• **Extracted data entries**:
++++++++
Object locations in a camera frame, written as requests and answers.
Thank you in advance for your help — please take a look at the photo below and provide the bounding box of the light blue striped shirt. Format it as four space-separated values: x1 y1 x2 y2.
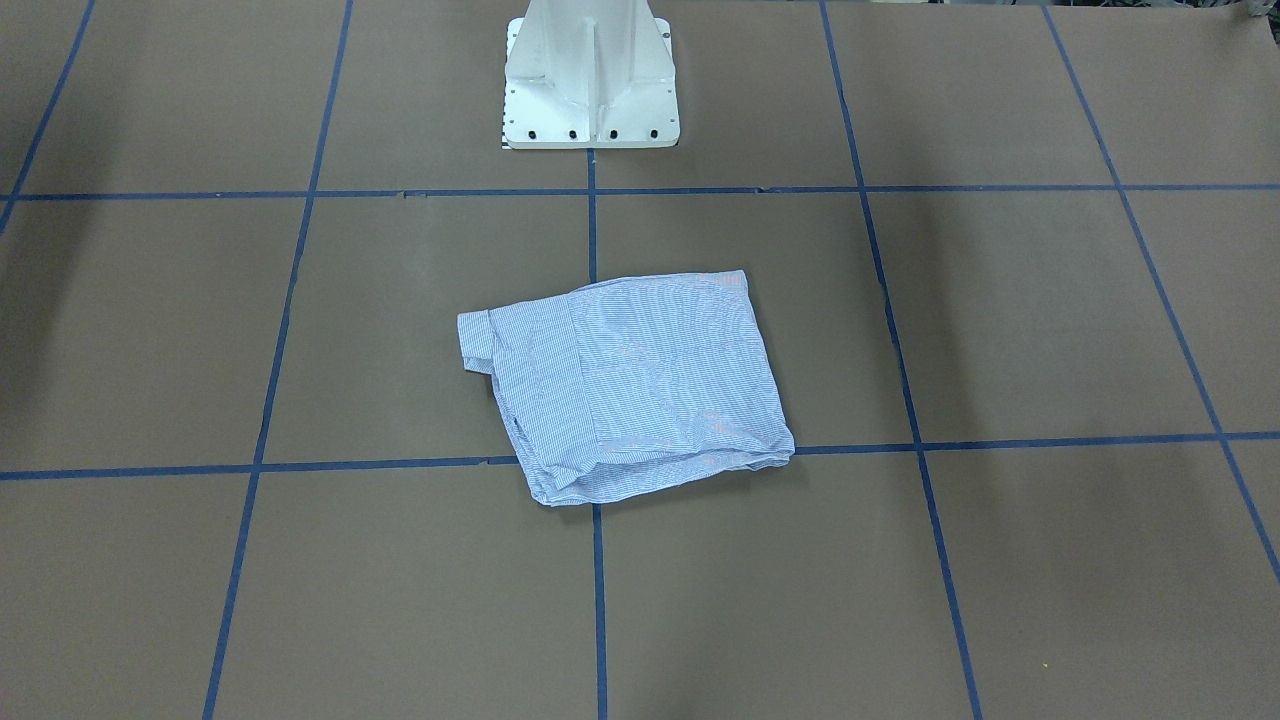
456 269 795 507

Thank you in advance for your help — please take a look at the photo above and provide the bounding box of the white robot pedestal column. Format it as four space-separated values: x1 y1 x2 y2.
502 1 681 150

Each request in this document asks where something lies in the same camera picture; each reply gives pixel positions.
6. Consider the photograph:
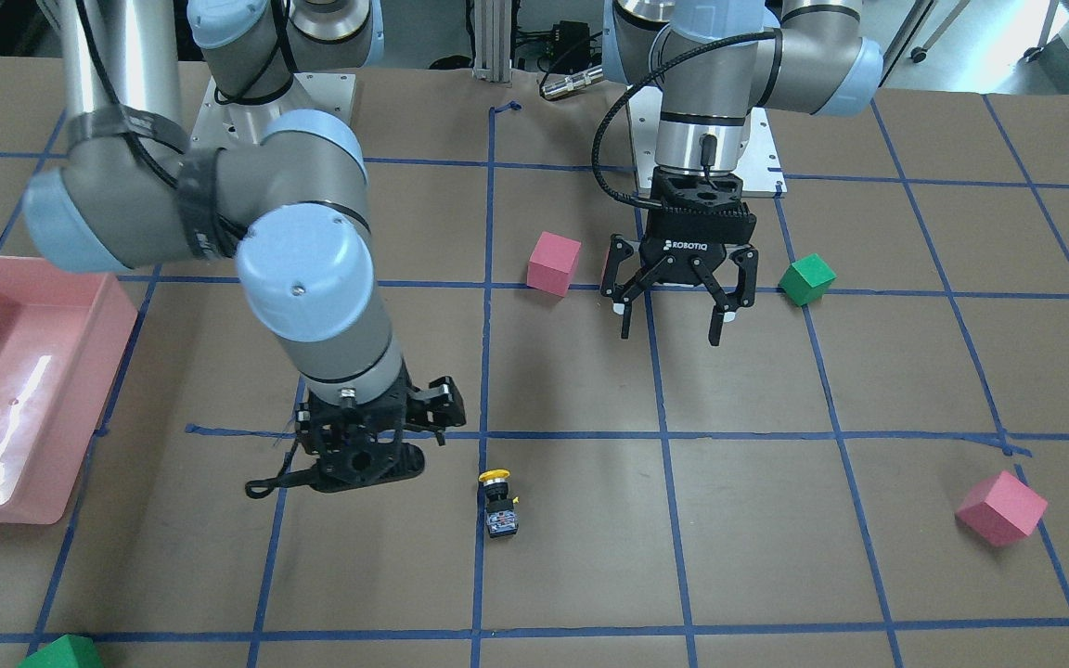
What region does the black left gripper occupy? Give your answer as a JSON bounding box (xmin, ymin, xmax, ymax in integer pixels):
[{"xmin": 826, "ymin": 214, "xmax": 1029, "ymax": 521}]
[{"xmin": 599, "ymin": 171, "xmax": 759, "ymax": 347}]

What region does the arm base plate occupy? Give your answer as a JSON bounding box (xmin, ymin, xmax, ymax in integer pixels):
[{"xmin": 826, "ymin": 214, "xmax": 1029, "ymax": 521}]
[
  {"xmin": 189, "ymin": 72, "xmax": 356, "ymax": 149},
  {"xmin": 626, "ymin": 87, "xmax": 786, "ymax": 199}
]

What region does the far green cube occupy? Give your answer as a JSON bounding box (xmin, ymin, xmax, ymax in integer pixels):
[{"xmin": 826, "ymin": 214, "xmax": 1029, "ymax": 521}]
[{"xmin": 778, "ymin": 253, "xmax": 837, "ymax": 307}]

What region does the pink cube front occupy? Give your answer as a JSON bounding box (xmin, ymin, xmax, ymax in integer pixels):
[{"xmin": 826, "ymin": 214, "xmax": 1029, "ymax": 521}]
[{"xmin": 955, "ymin": 472, "xmax": 1049, "ymax": 548}]

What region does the pink plastic tray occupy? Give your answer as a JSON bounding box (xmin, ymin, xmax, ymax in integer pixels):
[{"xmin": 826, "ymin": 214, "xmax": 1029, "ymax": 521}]
[{"xmin": 0, "ymin": 255, "xmax": 137, "ymax": 524}]

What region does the yellow push button switch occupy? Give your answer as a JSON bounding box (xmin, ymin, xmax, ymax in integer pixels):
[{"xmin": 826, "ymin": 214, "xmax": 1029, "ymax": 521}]
[{"xmin": 479, "ymin": 469, "xmax": 520, "ymax": 540}]

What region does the green cube near tray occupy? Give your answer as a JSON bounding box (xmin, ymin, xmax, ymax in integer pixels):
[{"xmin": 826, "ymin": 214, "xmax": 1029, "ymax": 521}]
[{"xmin": 18, "ymin": 635, "xmax": 105, "ymax": 668}]

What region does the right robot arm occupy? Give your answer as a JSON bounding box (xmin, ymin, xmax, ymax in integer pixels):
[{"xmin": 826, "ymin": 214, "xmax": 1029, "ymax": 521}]
[{"xmin": 24, "ymin": 1, "xmax": 466, "ymax": 498}]

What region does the pink foam cube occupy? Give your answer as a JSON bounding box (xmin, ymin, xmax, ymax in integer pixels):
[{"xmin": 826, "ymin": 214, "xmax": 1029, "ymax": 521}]
[{"xmin": 525, "ymin": 231, "xmax": 582, "ymax": 298}]

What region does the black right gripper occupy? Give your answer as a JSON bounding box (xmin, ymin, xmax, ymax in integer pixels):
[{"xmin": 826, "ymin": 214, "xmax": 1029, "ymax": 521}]
[{"xmin": 245, "ymin": 376, "xmax": 466, "ymax": 499}]

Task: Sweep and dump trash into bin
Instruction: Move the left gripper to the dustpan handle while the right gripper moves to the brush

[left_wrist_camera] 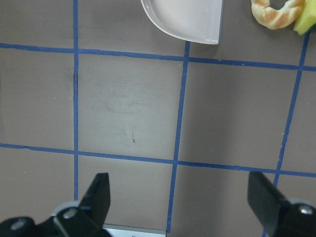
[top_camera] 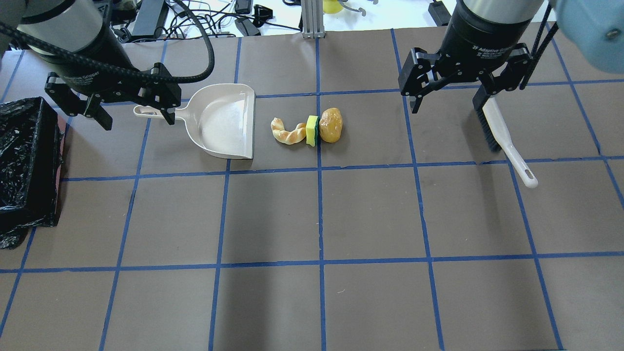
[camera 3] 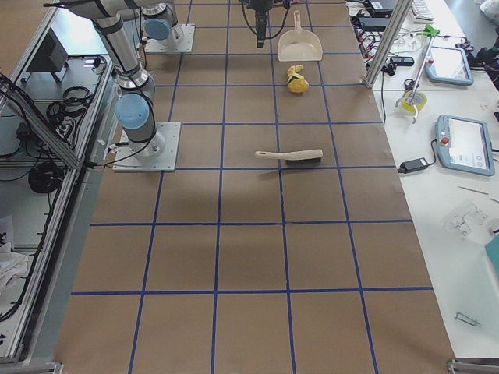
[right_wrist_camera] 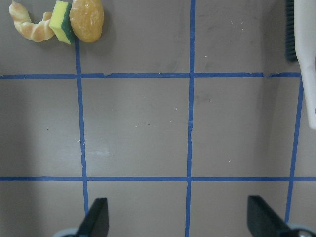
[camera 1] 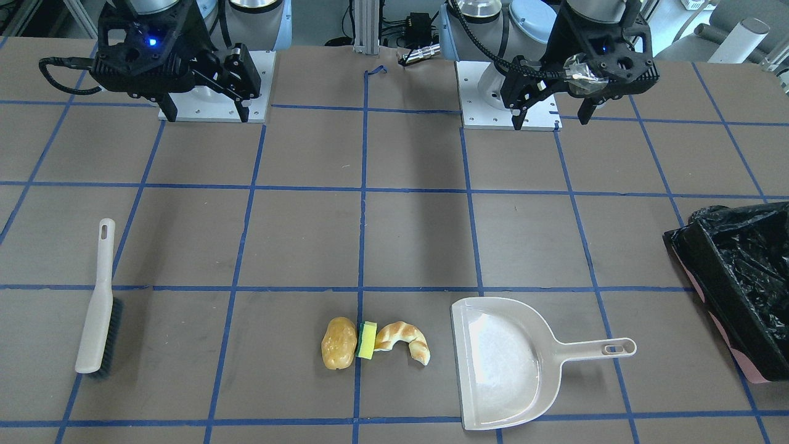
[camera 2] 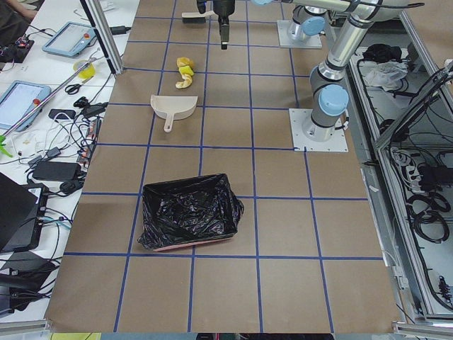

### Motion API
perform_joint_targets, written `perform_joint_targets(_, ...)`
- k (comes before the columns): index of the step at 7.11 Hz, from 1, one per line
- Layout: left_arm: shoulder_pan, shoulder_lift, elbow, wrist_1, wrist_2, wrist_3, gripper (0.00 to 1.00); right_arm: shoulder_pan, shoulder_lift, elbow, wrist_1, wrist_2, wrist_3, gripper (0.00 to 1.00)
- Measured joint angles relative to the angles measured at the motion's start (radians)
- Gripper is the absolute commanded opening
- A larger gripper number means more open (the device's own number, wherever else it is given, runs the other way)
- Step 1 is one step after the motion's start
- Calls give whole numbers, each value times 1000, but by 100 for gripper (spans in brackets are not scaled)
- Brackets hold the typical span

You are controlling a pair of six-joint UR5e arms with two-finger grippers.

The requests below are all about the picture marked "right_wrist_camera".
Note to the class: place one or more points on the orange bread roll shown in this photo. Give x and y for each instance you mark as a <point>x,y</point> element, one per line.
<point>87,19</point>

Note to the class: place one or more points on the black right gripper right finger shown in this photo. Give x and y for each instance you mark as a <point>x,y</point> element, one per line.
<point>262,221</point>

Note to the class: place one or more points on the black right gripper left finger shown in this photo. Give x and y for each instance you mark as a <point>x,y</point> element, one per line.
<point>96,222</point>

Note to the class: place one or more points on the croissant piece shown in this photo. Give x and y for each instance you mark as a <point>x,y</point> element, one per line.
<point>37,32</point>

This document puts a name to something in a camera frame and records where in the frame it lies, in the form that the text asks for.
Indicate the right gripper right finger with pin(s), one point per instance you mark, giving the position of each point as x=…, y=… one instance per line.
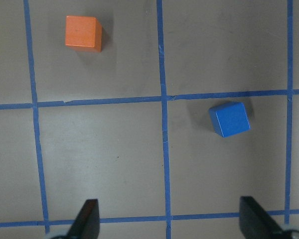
++++++++
• **What is needed**:
Starting at the line above that holds "- Gripper is the absolute commanded opening" and ending at the line that holds "- Step 1 is one step after the motion's start", transcribe each line exactly and include no other lines.

• **Exercise result**:
- Gripper is the absolute commanded opening
- A larger gripper number means more open (the device's own number, wherever else it is given, runs the other way)
- Step 1 is one step after the motion's start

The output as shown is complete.